- _TO DO_
Output only the lines below from the one containing "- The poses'" to the one containing "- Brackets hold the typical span", exactly as written, both ends kept.
+++ AVAILABLE DATA +++
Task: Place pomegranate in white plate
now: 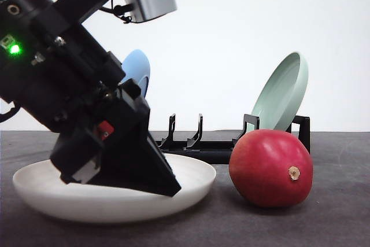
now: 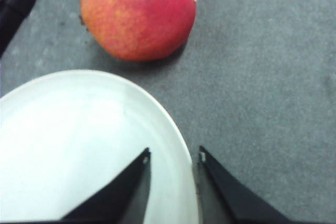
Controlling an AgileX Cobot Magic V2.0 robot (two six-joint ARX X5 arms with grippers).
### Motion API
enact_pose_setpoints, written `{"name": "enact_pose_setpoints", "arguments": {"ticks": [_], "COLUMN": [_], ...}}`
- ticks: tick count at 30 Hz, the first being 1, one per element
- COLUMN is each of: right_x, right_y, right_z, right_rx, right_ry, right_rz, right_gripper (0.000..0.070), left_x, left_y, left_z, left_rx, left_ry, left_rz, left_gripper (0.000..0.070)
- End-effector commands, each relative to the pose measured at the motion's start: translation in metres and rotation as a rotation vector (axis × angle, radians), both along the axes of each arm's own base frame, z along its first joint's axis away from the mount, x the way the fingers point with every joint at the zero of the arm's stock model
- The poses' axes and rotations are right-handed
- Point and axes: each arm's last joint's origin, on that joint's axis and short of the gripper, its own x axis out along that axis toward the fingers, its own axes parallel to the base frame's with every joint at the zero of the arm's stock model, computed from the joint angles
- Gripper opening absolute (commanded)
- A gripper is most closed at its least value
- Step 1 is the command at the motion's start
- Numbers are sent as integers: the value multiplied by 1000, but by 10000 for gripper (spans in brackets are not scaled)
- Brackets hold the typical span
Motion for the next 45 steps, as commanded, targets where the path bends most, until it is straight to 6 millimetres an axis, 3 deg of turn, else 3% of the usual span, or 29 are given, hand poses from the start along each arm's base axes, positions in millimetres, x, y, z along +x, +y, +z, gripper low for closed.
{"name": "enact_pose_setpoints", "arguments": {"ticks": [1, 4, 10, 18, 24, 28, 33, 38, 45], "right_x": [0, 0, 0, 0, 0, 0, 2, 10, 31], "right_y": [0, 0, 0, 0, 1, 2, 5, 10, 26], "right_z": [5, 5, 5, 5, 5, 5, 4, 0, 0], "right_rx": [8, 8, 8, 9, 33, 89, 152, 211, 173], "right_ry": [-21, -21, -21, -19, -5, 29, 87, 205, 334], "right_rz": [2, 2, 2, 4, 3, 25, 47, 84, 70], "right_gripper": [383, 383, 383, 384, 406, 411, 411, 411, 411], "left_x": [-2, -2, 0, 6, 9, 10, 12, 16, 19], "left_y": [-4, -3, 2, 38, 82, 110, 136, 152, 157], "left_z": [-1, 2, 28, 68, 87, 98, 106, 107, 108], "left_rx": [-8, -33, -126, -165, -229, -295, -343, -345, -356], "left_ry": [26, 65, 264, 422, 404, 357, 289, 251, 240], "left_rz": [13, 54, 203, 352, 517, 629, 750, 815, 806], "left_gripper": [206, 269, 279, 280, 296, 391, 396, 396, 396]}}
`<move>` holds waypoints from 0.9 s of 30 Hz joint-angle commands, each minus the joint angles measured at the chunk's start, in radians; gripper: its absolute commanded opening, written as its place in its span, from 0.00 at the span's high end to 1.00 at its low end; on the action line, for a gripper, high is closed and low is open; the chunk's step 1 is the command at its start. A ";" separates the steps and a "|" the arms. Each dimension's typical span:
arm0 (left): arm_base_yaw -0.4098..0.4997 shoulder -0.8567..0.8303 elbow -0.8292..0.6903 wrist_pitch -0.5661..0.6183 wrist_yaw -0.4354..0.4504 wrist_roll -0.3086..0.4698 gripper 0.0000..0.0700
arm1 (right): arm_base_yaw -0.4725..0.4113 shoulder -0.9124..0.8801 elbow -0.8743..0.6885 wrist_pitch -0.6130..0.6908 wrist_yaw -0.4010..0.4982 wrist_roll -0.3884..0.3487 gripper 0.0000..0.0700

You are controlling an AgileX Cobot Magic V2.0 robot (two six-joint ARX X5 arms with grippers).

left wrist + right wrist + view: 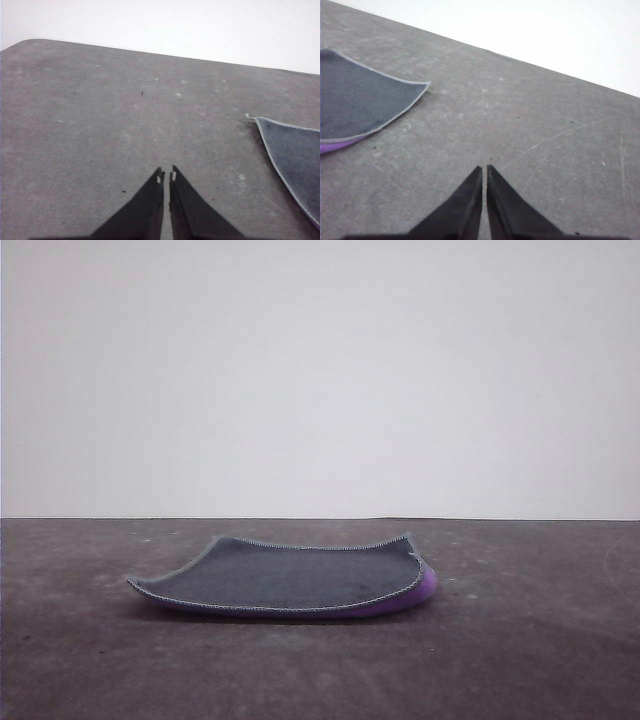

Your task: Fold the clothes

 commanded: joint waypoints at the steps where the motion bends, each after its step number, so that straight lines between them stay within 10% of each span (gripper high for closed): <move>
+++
- _RESPONSE TO THE EXERCISE_
- The poses' axes and rotations are right-handed
- Point and axes: each arm's last joint's origin, on that joint's axis and short of the gripper, its own x axis out along that axis toward the fingers, its own axes parallel to the base frame's with every joint at the zero of the arm's stock model, computed from the joint angles
- Gripper opening absolute (commanded)
- A gripper is most closed at its least value
- Step 1 is the command at the motion's start
- Numbers are sent as integers: the value multiplied by 1000, but by 10000 for gripper (spans in brackets are not scaled)
- Brackets hold the typical span

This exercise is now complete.